Zufolge der dem Prof. Ohmann aufgegebenen Umarbeitung des Entwurfes für die thatsächlichen Verhältnisse der Oertlichkeit ist auch von den Voraussetzungen des früheren Wettbewerbes in manchen Beziehungen Abstand genommen worden. Insbesondere ist nicht weiter an der damaligen Verpflichtung festgehalten, die Baukostenhöhe im ersten Baustadium auf 600 000 M., einschliessl. einer als zulässig erachteten – Ueberschreitung von 10 %, also auf 660 000 M. zu begrenzen. Der gegenwärtig vorliegende Entwurf wird sich wesentlich theurer stellen, was hauptsächlich darin begründet ist, dass bereits für das erste Baustadium vielmehr Grundfläche, namentlich für die Gemälde-Ausstellung und für die kunstgewerblichen Sammlungen, auch für die Skulpturen-Gallerie berücksichtigt ist, als nach dem bisherigen Raumprogramm vorgesehen war. Hiernach wird also das Museum von vornherein grösser werden als geplant; darum ist auch nicht zu verwundern, wenn jetzt die Bausumme auf 800 000 M. geschätzt ist – normale Gründung vorausgesetzt und ausschl. der Ausstattung. Dafür wird aber auch auf längere Zeit für die Bedürfnisse des Museums gesorgt sein, dessen schon jetzt ganz ansehnliche Sammlungen erfreulich von Jahr zu Jahr durch reiche Zuwendungen in ungeahnter Weise anwachsen. Gerade aus diesem Grunde ist angeregt worden, die ganze Gebäudeanlage etwa um 10 m nach der Oranienstrasse zu vorzurücken, um auf der anderen Seite dem zurzeit noch gar nicht zu übersehenden Erweiterungs-Bedürfniss in möglichst ausgiebiger Weise Rechnung zu tragen. Jedenfalls wird aber nach dem jetzt zur Ausführung genehmigten – Ohmann’schen Entwurfe für die nächste Zukunft an den Ergänzungsbau zur vollständigen Fertigstellung – des Gesammtbauplanes nicht gedacht zu werden brauchen. Auf diesen vorläufigen Abschluss ist vortrefflich Rücksicht genommen, indem bis zur Ausführung der Erweiterungsflügel der Blick ungehindert auf den Kreuzgang mit dem Rundbau – in Anlehnung an die berühmte Anlage des Klosters Unserer lieben Frauen zu Magdeburg – fällt; auch kann auf den überaus malerischen späteren Museumshof von vornherein die – gärtnerische Einrichtung zugeschnitten werden.

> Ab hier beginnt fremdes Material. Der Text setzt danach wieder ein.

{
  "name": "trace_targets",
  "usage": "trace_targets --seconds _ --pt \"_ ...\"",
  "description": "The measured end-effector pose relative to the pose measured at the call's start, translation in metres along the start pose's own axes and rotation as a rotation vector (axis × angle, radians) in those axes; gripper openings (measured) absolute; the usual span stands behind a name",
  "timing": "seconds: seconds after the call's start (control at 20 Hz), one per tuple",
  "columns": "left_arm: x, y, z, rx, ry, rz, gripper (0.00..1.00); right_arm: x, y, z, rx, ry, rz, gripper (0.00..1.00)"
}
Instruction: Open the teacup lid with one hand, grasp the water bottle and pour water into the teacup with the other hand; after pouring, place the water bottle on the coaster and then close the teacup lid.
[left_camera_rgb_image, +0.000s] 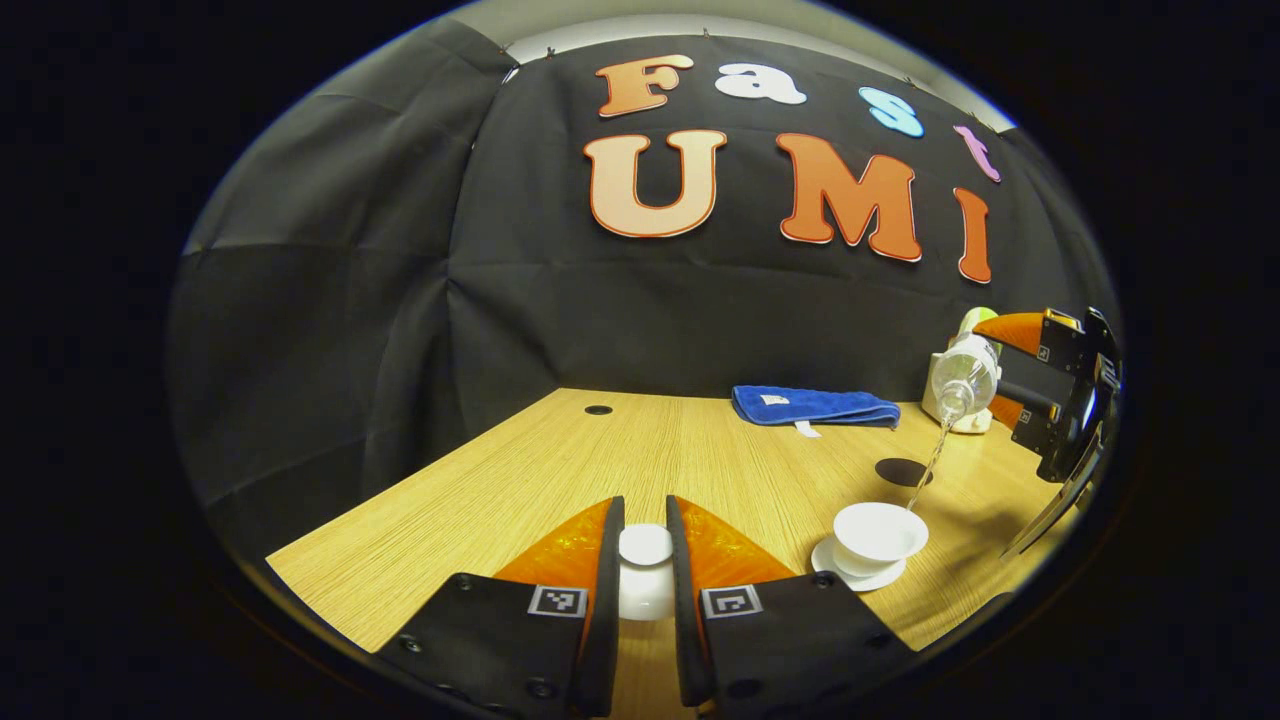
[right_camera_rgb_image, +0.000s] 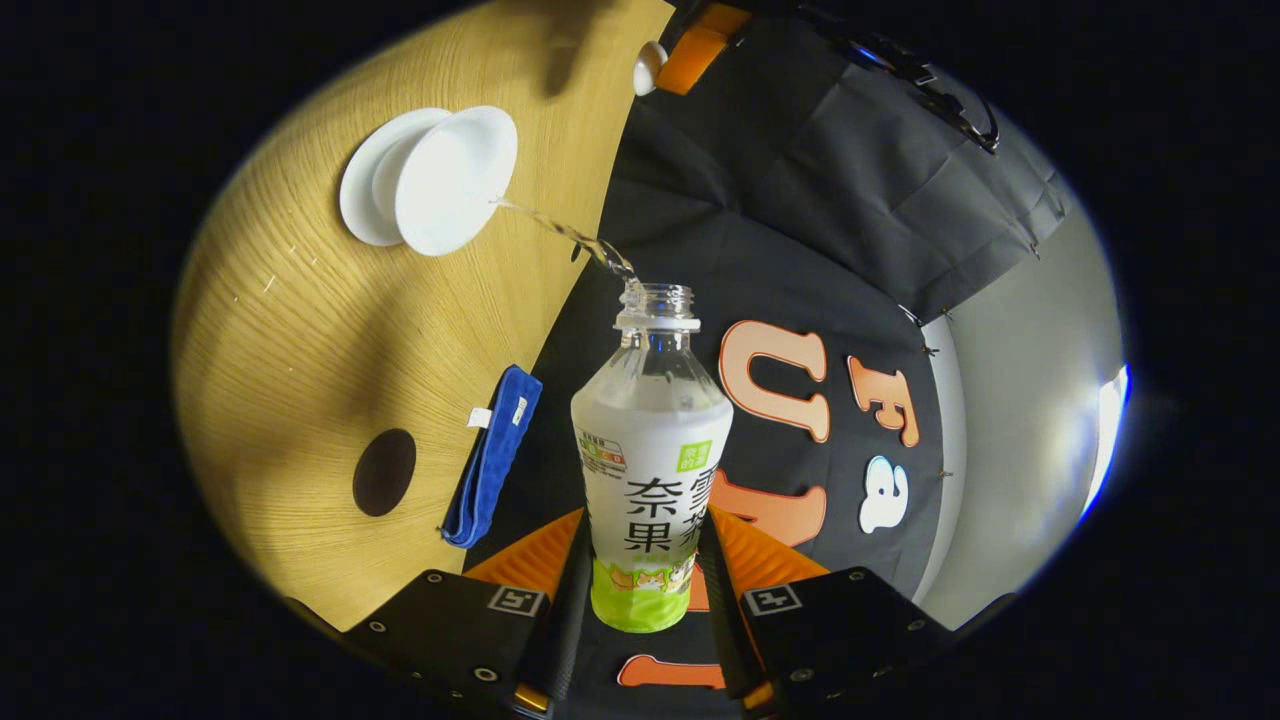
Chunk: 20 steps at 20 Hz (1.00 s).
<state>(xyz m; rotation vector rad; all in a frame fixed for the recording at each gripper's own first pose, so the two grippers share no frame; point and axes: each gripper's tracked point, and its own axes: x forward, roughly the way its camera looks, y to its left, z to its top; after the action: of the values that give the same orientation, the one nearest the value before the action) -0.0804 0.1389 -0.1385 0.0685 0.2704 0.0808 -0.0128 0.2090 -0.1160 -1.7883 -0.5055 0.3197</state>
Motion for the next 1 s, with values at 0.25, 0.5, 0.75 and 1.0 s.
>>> trace_targets --seconds 0.25,0.5,0.75,1.0 --pt "0.0 -0.001 -0.004 0.004 0.012 -0.009 0.28 -0.001 -0.005 0.001 -0.052 -0.007 -0.061 0.55" --pt "0.0 -0.004 -0.005 0.003 0.013 -0.02 0.28 -0.002 -0.007 0.005 -0.09 -0.038 -0.096 0.58" --pt "0.001 -0.004 -0.01 0.012 0.027 -0.025 0.28 0.0 -0.008 0.009 -0.145 -0.063 -0.091 0.58" --pt "0.001 -0.006 -0.011 0.015 0.027 -0.031 0.28 0.009 -0.002 0.022 -0.194 -0.107 -0.09 0.58"
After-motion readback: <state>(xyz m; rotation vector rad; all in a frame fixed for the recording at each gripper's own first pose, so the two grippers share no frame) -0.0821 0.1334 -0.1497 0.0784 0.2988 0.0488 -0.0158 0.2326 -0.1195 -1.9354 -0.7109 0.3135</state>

Die Ausführung ist in der Weise gedacht, dass Prof. Ohmann die künstlerische Oberleitung über die Aufstellung des endgiltigen Entwurfes sowie über die Bauausführung behält, während die Geschäfte der Veranschlagung, Ausschreibung, Vergebung, Kontrolle der Arbeiten, der Abrechnung usw. in der üblichen verwaltungsmässigen Erledigung dem städtischen Bauamte anheimfallen. –
Dieser Artikel erschien zuerst am 02.12.1899 in der deutsche Bauzeitung, er war gekennzeichnet mit „Peters“.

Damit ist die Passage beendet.